Radiation with 1 Gy prevents the activation of the mitotic inducers mitosis-promoting factor (MPF) and cdc25-C in HeLa cells.

The mechanism of the transient G2 arrest induced by small doses of ionizing radiation involves the failure to activate the correctly formed pre-mitosis-promoting factor (MPF) complex of cyclin B and p34cdc2 by dephosphorylation at Tyr15 of the latter, as recent studies of other laboratories have indicated. Similar data were obtained with the G2 arrest-inducing agents epidermal growth factor and the phorbol ester 12-0- tetradecanoylphorbol-13-acetate (H. Barth and V. Kinzel, Exp. Cell Res., 212: 383-388, 1994, and H. Barth and V. Kinzel, J. Cell. Physiol., 162: 44-51, 1995).

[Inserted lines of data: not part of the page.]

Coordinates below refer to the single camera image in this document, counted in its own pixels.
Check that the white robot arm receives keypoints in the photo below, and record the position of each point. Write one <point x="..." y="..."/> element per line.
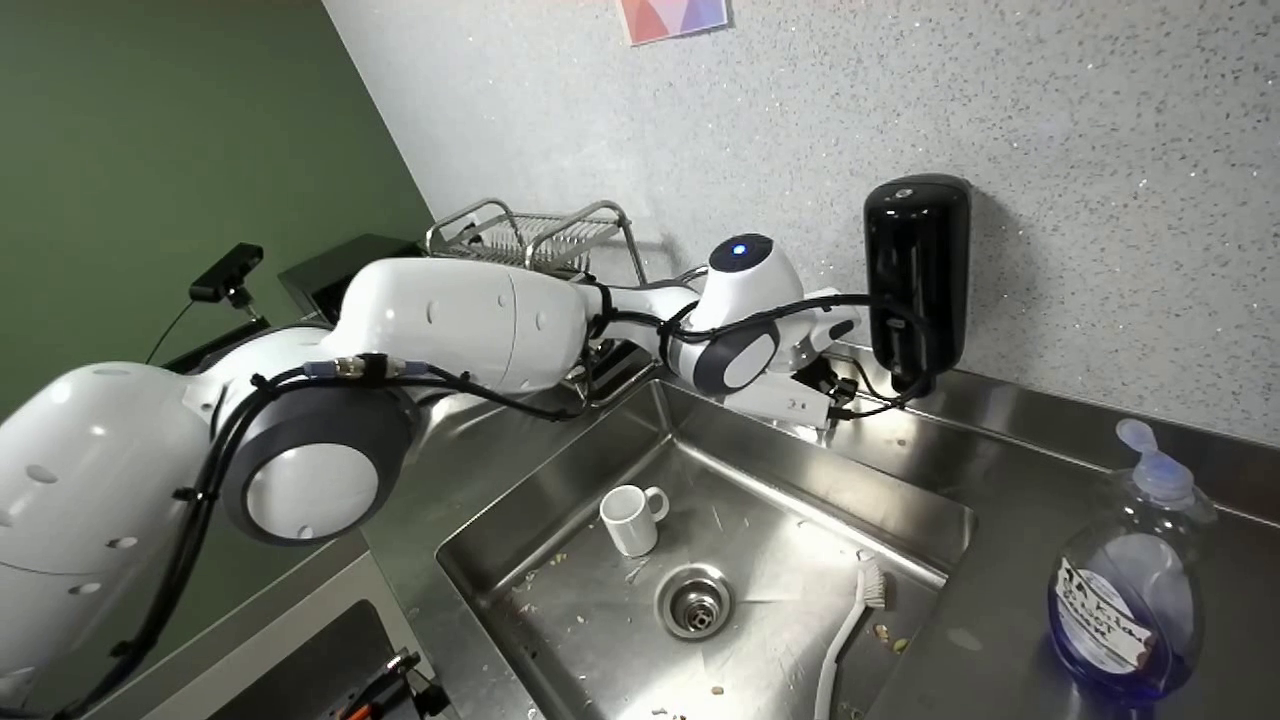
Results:
<point x="303" y="433"/>

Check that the black camera on stand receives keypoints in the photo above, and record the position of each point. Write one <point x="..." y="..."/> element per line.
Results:
<point x="226" y="283"/>

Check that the blue liquid soap bottle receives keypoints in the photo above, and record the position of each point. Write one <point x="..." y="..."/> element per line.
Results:
<point x="1127" y="586"/>

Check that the sink drain strainer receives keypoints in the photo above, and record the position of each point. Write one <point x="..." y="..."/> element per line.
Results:
<point x="694" y="600"/>

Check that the white ceramic mug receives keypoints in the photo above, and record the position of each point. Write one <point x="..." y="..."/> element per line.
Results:
<point x="629" y="518"/>

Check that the metal dish rack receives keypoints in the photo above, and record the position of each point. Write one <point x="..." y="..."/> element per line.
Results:
<point x="563" y="247"/>

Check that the colourful wall poster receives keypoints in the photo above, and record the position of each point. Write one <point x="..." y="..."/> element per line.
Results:
<point x="651" y="20"/>

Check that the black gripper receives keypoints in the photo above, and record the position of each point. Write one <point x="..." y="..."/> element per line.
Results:
<point x="827" y="360"/>

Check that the red black tool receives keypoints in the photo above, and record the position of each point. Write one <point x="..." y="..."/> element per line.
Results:
<point x="398" y="689"/>

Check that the stainless steel sink basin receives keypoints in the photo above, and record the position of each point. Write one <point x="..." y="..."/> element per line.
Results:
<point x="779" y="518"/>

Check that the white dish brush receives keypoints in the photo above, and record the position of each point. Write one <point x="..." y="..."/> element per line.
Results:
<point x="865" y="596"/>

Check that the black wall soap dispenser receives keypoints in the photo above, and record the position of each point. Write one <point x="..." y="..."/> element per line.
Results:
<point x="918" y="274"/>

To differentiate the radiation consequences in synchronized HeLa cells from those of 12-0-tetradecanoylphorbol-13-acetate and epidermal growth factor, experiments with a very small dose (1 Gy) have been carried out in cells close to the G2-M border and, for comparison, in mitotic cells. We show that in addition to the failure of p34cdc2 dephosphorylation at Tyr15, radiation with 1 Gy also prevents the activation of the phosphatase cdc25-C, the enzyme catalyzing the MPF activation. In contrast, irradiation of mitotic cells with 1 Gy did not influence that fraction of either MPF or cdc25-C already activated. Moreover, the gain in MPM-2 antigenicity of cdc25-C, usually indicative of an activating phosphorylation, is shown to be prevented by 1 Gy. The data indicate that the initiation of the proposed autocatalytic loop between MPF and cdc25-C becomes interrupted by radiation, but they give no hint at which point.